*** Block opens ***

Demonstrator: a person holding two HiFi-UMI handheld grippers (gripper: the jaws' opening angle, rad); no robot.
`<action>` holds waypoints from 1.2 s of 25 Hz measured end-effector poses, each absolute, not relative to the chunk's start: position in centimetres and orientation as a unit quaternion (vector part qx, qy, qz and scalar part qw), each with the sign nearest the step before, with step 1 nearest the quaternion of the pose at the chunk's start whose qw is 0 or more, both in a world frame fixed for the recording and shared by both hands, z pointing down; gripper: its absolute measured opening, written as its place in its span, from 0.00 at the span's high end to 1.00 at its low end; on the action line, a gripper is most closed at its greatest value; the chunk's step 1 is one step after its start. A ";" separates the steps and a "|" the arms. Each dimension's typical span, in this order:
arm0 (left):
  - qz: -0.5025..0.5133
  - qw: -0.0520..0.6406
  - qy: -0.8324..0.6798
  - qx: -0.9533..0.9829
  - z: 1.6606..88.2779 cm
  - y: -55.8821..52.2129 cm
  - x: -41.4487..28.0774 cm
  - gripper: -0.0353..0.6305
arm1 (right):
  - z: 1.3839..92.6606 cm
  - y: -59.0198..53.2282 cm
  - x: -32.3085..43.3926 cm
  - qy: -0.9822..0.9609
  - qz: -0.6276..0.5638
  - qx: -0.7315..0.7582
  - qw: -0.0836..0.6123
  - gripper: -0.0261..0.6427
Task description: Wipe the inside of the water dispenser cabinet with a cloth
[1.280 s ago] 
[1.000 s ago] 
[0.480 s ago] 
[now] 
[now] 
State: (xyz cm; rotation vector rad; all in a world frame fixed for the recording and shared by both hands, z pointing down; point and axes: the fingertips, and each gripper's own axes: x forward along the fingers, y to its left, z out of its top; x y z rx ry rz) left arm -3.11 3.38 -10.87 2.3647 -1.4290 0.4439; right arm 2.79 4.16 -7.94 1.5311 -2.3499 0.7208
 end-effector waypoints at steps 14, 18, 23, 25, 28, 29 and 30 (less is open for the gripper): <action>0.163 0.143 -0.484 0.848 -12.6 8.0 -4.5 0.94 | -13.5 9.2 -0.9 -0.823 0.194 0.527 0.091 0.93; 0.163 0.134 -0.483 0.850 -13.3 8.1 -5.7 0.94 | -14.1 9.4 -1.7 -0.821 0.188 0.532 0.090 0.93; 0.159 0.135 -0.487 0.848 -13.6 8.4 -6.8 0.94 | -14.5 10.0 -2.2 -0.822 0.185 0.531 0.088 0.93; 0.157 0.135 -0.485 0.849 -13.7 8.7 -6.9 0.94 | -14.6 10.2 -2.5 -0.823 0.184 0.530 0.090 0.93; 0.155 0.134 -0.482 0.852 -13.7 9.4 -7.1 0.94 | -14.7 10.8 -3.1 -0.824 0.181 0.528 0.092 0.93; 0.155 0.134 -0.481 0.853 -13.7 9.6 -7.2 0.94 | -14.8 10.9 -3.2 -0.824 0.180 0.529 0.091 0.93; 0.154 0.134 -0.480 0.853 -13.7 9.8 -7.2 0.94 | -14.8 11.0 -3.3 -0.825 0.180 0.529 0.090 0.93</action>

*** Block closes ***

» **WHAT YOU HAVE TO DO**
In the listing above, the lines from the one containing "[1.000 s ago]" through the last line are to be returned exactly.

» **ANSWER TO THE PROBLEM**
[1.000 s ago] 
[0.480 s ago] 
[now] 
[now] 
State: (xyz cm; rotation vector rad; all in a world frame fixed for the recording and shared by both hands, z pointing down; point and axes: the fingertips, and each gripper's own axes: x forward along the fingers, y to its left, z out of its top; x y z rx ry rz) left arm -3.11 3.38 -10.87 2.3647 -1.4290 0.4439; right arm 2.79 4.16 -7.94 1.5311 -2.3499 0.7208
 end-effector waypoints at steps 14, 18, 23, 25, 28, 29 and 30 (less is open for the gripper): <action>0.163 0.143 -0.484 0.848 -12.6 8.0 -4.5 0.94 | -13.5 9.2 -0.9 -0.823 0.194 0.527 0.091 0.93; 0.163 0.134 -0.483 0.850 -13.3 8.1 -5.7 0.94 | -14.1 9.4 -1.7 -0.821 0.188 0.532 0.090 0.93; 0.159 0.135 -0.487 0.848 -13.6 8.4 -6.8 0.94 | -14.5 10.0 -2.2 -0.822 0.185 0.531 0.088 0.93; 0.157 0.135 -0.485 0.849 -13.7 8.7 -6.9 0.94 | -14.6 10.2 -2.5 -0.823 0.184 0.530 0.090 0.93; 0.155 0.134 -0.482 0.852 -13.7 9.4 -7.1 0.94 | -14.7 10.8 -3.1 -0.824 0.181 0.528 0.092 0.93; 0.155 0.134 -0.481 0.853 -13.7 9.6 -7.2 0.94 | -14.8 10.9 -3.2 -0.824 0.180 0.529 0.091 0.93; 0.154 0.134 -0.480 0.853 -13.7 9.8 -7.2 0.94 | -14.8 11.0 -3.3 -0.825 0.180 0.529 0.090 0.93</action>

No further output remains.